Eh, well, that's a call you make personally, comfort level.

But if you look at how many hours are spent boating vs how many people get their legs cut off at what point does a .000001% chance justify paying an extra $500 a month to insure a boat? Is there any real data, empirical evidence to support this?

You know it is possible to have ATVs and Cars and boats with sensors, radar, devices you blow into to detect alcohol on your breath and advanced air bags and safety devices galore (we have the tech) to almost accident/injury proof. It would, however, drive the cost of these vehicles through the roof.
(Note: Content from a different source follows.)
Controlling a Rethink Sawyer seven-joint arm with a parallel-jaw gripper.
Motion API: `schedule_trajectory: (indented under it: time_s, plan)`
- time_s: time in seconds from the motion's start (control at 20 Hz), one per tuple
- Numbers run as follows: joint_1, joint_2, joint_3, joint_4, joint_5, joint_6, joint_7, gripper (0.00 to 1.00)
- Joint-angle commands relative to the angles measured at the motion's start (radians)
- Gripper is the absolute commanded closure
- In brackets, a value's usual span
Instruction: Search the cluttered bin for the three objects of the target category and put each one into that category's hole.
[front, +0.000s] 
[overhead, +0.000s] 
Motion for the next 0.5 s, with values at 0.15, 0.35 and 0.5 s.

So the question is, how much does society have to pay to protect itself from people who make very poor decisions and at what point does idiot proofing society (from a small overall number of accidents) restrict all of our freedoms? 





Blanketback said:


> True, but it *makes me feel safer* to know that I have coverage when someone tells me that they like to drink a 6-pack and swim across the river. If (or when) I accidently run them over and they lose a leg, they'll get the medical and long-term care they'll need. I can't help thinking this way, lol. Maybe things do get blown out of proportion, but even my neighbor is in the middle of something because they were fooling around with an ATV, while drinking, and a girl ended up with brain damage when she fell off. Who's fault was it? Her father doesn't think she bears any responsibility and is suing the ATV owner. But then again, permanent brain damage has ruined her future, hasn't it?


----------



## Gwenhwyfair (Jul 27, 2010)

BTW- there are also cases where things are ruled, quite simply, an accident. There have been a couple of pedestrian vs car related incidents in our area where a person stepped into traffic, was hit and killed. The driver was not charged because the pedestrian stepped in front of the moving vehicle that was going the speed limit in such a way the driver simply did not have the time/physics on his/her side to stop in time. So not every case of someone being careless (in this case pedestrian did not check traffic before jaywalking) is held against the driver/owner/operator. In other words sometimes accidents happened and are ruled as such by the authorities.


----------



## Blanketback (Apr 27, 2012)

• In 2012, the Coast Guard counted 4515 accidents that involved 651 deaths, 
3000 injuries and approximately $38 million dollars of damage to property as a 
result of recreational boating accidents 

Accident Statistics

Not too many reported accidents, when you consider how many millions of boats are out there. And lots of people in my area think I'm throwing my money away, since it isn't mandatory. But I think it's worth the $10/week for the peace of mind. When I was younger I had the 'it can't happen to me' attitude and wouldn't have bothered with it. Nowadays, I'm more of a 'if it can happen to them, it can happen to me' type of person, lol. I even have a nice leather open-faced muzzle that I can put on my dog if I want people to leave him alone - since nothing says, "keep your hands to yourself" quite as well as a muzzle does.


----------



## Bequavious (Mar 9, 2013)

I think dog owners and the general public share responsibility, because that's the best way to keep everyone safe. Should people socialize and "bomb-proof" their dogs before taking them around people without a muzzle? Yes, but parents should also teach their children not to pet strange dogs without asking. As a dog owner, I made sure my dogs love people and can tolerate rough treatment just like the OP's dog did. When I have kids though, I'm certainly not going to trust their safety to every dog that is out in public! I think it's perfectly acceptable (and encouraged) to politely educate people about appropriate ways to interact with dogs, and that way you're making it a little less likely that a stupid person will run into a poorly socialized dog one day and get a trip to the hospital.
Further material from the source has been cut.